Da Parigi Freud si recò a Berlino per acquisire alcune conoscenze sui disturbi generali dell’infanzia ed ottenne, rientrando a Vienna,un posto di primario presso un istituto privato, nella sezione neurologica dell’Ospedale civile per bambini, incarico che Freud occupò per alcuni anni. 3
Qui si dedicò ad uno studio clinico sulla emianopsia nella prima infanzia, quindi ad una monografia sulla paralisi celebrale unilaterale nei bambini (compilata in collaborazione con Rie) e due anni più tardi ad una monografia sulle diplegie cerebrali. Queste ricerche gli procurarono un enorme consenso che lo lasciarono però indifferente: nella lettera che scriverà a Wilhelm Fliess nel 1894 si pronuncerà al riguardo come segue:”…Mi trovo qui abbastanza isolato con la spiegazione delle nevrosi. Mi considerano pressappoco come un monomane, mentre io avverto la chiara sensazione di aver sfiorato uno dei grandi segreti della natura. C’è qualcosa di comico nella divergenza che esiste fra la valutazione che ciascuno dà del suo lavoro intellettuale e quella che ne fanno gli altri. Guarda, per esempio,questo libro sulle diplegie, che ho messo insieme quasi per sfida, con un minimo di interesse e fatica. Ebbene, ha avuto un successo strepitoso. I critici ne parlano molto bene, e gli apprezzamenti dei francesi in particolare sono carichi di elogi. Proprio oggi mi è capitato in mano un libro di Raymond, il successore di Charcot, che riproduce addirittura il mio lavoro nel capitolo relativo, naturalmente facendone onorevole menzione…”. 4
Per concludere illustrerò brevemente gli studi che Freud effettuò sulle proprietà fisiologiche della cocaina. Tali studi furono prima indirizzati sulle proprietà anestetiche della cocaina nelle malattie oculari e poi nei casi di malattie cardiache e di esaurimento nervoso, in special modo come farmaco sostituto della morfina. Freud decise di somministrare tale sostanza al suo amico Dottor Fleischl, che per lenire dei dolori nevralgici aveva fatto uso di morfina, restandone dipendente. Le condizioni dell’amico dopo circa una settimana peggiorarono enormemente.
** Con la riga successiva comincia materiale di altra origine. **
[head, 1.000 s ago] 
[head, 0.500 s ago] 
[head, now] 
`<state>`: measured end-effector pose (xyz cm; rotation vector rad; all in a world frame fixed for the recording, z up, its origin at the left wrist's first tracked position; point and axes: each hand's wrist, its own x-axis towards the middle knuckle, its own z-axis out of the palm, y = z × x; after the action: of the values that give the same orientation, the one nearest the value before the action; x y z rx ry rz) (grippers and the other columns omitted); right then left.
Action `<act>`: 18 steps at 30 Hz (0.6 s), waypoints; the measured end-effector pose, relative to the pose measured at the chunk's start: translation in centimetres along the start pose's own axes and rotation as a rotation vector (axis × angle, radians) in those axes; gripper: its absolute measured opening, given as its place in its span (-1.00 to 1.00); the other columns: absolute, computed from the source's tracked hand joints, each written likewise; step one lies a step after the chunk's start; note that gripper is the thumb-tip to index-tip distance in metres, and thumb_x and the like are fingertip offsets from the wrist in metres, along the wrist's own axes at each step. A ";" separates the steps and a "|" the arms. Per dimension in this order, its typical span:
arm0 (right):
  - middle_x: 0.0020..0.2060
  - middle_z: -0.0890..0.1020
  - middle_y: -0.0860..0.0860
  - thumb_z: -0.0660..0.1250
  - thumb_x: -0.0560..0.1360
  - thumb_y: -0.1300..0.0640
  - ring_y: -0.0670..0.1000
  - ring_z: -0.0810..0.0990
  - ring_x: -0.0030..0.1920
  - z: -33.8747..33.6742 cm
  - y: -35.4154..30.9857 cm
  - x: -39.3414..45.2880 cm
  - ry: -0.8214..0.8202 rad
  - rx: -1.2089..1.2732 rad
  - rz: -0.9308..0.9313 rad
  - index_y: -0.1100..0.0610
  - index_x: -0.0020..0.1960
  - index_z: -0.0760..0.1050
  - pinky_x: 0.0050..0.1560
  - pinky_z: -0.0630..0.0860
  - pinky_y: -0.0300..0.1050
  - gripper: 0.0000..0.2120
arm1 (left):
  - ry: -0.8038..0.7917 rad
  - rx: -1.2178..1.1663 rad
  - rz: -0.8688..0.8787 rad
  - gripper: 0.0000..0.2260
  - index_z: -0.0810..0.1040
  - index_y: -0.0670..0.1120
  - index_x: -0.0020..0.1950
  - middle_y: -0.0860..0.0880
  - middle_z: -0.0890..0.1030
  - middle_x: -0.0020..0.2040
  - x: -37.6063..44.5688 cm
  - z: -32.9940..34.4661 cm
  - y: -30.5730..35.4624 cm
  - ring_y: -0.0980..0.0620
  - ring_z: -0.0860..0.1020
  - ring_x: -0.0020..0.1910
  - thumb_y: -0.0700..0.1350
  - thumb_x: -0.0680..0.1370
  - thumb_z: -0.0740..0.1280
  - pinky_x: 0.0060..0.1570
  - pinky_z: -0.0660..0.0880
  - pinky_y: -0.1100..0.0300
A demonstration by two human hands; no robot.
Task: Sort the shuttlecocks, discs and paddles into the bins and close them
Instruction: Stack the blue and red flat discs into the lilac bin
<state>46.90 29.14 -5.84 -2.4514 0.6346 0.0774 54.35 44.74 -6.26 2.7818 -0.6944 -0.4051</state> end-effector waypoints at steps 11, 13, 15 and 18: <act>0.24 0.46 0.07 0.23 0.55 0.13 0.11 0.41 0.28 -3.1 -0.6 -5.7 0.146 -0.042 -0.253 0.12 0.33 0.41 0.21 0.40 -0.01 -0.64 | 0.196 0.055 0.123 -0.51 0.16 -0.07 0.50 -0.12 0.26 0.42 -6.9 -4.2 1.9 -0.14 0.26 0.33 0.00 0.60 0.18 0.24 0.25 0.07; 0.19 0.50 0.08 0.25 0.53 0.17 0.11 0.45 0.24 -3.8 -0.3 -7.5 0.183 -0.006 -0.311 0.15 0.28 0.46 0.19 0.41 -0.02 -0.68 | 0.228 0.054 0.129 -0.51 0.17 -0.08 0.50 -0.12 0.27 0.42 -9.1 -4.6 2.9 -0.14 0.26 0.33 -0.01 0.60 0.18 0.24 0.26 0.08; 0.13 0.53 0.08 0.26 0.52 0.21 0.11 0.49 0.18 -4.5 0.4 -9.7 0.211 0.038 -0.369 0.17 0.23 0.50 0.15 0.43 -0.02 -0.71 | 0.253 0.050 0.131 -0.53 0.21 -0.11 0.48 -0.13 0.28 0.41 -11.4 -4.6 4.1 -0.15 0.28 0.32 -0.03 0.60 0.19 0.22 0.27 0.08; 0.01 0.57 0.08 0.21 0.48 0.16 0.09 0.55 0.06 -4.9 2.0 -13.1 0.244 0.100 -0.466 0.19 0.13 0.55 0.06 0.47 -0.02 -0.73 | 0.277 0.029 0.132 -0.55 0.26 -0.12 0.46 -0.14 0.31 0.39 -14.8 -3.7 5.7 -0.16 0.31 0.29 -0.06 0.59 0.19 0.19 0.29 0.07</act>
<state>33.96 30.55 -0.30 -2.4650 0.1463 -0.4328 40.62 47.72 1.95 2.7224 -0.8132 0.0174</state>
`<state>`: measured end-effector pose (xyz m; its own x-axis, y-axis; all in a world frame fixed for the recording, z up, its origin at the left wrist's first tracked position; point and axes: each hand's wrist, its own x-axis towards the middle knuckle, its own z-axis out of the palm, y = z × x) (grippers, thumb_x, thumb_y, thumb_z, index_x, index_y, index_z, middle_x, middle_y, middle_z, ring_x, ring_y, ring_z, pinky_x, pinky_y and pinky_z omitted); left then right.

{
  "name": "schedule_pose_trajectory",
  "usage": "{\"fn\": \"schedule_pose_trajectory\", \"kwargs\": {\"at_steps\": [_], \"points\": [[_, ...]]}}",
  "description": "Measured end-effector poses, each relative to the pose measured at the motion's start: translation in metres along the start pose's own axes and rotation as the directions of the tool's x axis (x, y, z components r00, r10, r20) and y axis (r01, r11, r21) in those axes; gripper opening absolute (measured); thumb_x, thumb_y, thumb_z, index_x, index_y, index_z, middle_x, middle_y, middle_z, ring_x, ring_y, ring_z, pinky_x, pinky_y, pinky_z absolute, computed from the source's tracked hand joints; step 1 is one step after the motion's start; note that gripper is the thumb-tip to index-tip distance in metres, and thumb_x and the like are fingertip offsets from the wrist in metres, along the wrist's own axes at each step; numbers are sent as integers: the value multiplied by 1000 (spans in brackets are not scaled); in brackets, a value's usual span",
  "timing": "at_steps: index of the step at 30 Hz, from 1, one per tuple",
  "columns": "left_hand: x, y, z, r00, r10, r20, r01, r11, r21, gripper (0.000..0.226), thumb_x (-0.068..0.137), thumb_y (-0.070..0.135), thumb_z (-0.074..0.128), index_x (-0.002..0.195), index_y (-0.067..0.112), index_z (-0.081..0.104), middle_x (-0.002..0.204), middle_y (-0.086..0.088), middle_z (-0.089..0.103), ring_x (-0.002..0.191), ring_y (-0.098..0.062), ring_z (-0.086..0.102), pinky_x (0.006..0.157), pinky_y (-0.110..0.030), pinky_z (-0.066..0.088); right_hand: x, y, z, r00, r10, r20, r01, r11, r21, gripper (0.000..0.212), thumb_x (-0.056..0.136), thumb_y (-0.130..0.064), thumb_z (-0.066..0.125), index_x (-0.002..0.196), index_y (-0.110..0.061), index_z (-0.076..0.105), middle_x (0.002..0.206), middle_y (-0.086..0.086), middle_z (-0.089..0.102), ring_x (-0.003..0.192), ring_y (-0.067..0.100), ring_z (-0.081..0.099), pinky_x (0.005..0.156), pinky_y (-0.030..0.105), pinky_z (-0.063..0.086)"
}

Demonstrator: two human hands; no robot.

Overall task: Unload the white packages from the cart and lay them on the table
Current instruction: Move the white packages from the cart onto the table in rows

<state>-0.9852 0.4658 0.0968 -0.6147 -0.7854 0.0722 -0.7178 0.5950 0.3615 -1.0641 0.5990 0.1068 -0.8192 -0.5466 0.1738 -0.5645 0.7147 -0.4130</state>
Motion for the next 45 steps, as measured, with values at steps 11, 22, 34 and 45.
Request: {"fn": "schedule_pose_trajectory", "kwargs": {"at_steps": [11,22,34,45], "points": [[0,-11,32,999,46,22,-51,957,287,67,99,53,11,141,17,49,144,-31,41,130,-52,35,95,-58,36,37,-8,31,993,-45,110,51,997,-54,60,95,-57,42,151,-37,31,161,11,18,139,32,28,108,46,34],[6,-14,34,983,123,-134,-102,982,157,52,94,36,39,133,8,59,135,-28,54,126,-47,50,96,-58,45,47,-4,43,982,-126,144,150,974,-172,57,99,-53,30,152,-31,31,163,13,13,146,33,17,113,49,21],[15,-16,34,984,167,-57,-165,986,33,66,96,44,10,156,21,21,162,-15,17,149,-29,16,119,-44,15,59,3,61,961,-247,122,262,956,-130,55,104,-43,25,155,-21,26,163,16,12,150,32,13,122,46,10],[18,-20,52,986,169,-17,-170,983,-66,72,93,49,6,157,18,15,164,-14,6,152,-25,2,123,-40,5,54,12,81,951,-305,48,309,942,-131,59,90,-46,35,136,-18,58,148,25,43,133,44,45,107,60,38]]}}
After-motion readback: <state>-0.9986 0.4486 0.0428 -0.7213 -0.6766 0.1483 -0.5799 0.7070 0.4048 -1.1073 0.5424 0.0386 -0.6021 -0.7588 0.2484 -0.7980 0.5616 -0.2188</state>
Dopo qualche tempo Freud dovette ammettere che l’uso continuato della cocaina poteva portare ad un delirium tremens molto simile a quello prodotto dall’alcool. Ebbe per contro miglior successo nel campo della oftalmologia. Freud, avendone precocemente intuito le possibili applicazioni, suggerì al suo amico oculista dottor Leopold Königstei di accertare le eventuali proprietà anestetiche della cocaina sull’occhio umano. Fu, però, un’altro dei suoi amici, Carl Koller, al quale anche aveva esposto il medesimo argomento, a presentare al Congresso di oculistica di Heidelberg i risultati di esperimenti sull’occhio degli animali che dimostarono l’efficacia della cocaina come anestetico locale.
E con la lealtà scientifica che gli era propria, Freud, pur avendo per primo ipotizzato tali specifiche applicazioni cliniche, riconobbe nella sua Autobiografia la paternità della scoperta a Koller, che aveva effettuato per primo la necessaria sperimentazione.

© Rossana Ceccarelli

Note:

1 – Vita e opere di Freud, Ernest Jones, il Saggiatore, Milano,1962. 
2 – Freud Opere, Vol. 10, Boringhieri, Torino, 1981, pag. 81. 
3 – Ernst Kris, Introduzione alla prima edizione delle Lettere a Wilhelm Fliess 1887-1904, Le origini della psicoanalisi, Edizione Boringhieri, Torino, 1961. 
E’ questa una notizia che poche fonti biografiche citano ma che fa capire come Freud conoscesse profondamentamente la psicologia infantile: alla luce di questa considerazione tutte le polemiche revisioniste sorte sull’ipotesi puramente speculativa della psicosessualità infantile risultano prive di senso.

4 – Sigmund Freud, Lettere a Wilhelm Fliess 1887-1904, Edizione Boringhieri, Torino, 1986.